EVASION SCORE is an ongoing project that investigates relationships between the voice, technological surveillance, and the politicisation and militarisation of words and phrases in everyday speech.
In 1997, the Linguistic Data Consortium called for native English speaking members of the U.S. public to participate in an early project on Large Vocabulary Conversational Speech Recognition (LVCSR), sponsored by the Department of Defense. Speakers were sourced via the internet, publications (advertisements), and personal contacts. The LDC collected and transcribed 120 unscripted 30-minute telephone conversations. Most participants called family members or close friends. The participants were made aware that their telephone call would be recorded, as were the call recipients. The call was allowed only if both parties agreed to being recorded.
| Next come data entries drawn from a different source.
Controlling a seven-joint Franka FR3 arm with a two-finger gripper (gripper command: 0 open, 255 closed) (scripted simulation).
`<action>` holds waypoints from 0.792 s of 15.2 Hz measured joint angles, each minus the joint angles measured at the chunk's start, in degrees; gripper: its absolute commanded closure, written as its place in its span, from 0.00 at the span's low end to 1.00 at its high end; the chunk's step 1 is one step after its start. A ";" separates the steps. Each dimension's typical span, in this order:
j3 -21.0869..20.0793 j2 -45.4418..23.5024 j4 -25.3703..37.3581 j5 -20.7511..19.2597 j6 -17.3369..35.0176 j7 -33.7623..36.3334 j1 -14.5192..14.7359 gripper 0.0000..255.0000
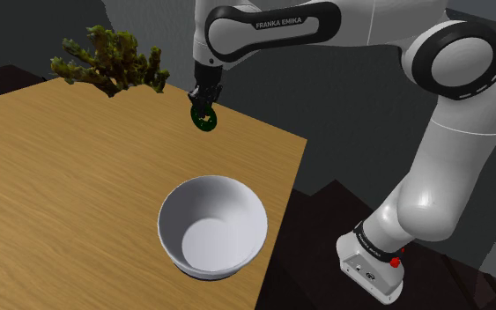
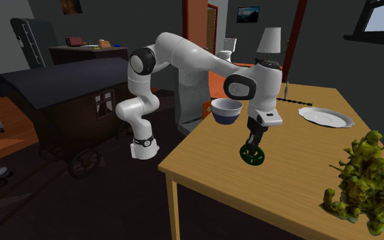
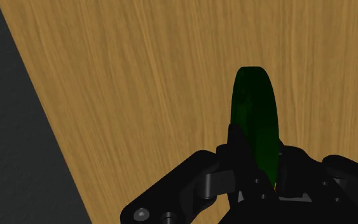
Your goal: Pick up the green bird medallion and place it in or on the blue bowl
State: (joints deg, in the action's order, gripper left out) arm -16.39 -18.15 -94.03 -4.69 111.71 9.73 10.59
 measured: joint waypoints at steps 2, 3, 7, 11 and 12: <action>-0.01 0.00 0.00 0.00 0.00 0.00 0.01 1.00; -0.01 -0.02 0.02 0.00 0.00 0.01 0.01 1.00; -0.10 0.46 1.64 0.16 -2.10 -0.02 0.06 1.00; -0.16 0.92 4.15 0.35 -5.02 -0.19 0.05 1.00; -0.17 0.99 4.65 0.37 -5.58 -0.22 0.06 1.00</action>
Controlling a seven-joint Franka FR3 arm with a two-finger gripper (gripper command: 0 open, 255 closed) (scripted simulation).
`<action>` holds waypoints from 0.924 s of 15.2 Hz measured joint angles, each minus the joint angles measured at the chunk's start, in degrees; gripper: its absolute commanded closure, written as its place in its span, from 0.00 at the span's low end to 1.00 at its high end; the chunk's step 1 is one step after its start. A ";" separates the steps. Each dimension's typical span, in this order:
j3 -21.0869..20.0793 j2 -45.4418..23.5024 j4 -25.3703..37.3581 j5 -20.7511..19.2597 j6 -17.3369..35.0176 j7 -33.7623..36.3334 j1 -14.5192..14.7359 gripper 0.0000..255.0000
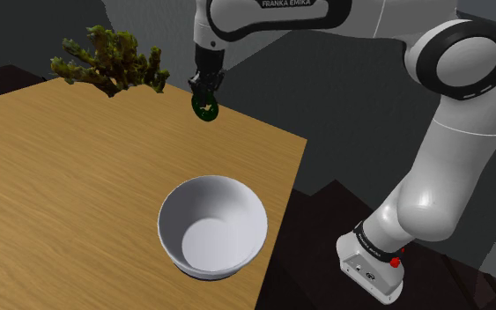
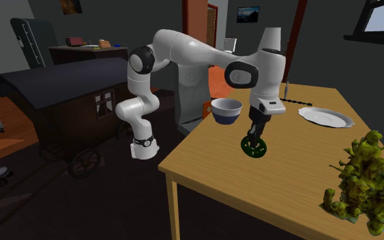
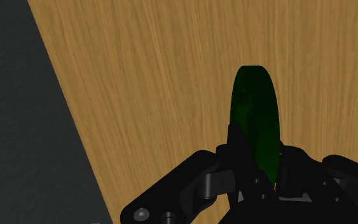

Upon successful completion of the call, the caller was paid $20 (in addition to the call being toll-free). The resulting corpus of conversational speech was an early milestone in developing the natural language processing, machine learning and artificial intelligence technologies we are familiar with today.
For 'Evasion Score 3: CallHome', I acquired and downloaded the recordings and transcriptions from the CallHome English speaking corpus. The conversations are banal and often intimate, and I have selected excerpts that reveal important and poignant information about the participants' lives, emotional states, hopes, desires and daily activities.
I have devleoped a register of vocal techniques designed to render specific words and phrases unintelligible to machines that can now listen (thanks to the very utterances of these words 20 years ago), such as domestic smart speakers, smart phones and other speech recognition devices.
The score proposes a way to re-perfrom these everyday conversations within the context of contemporary surveillance capitalism.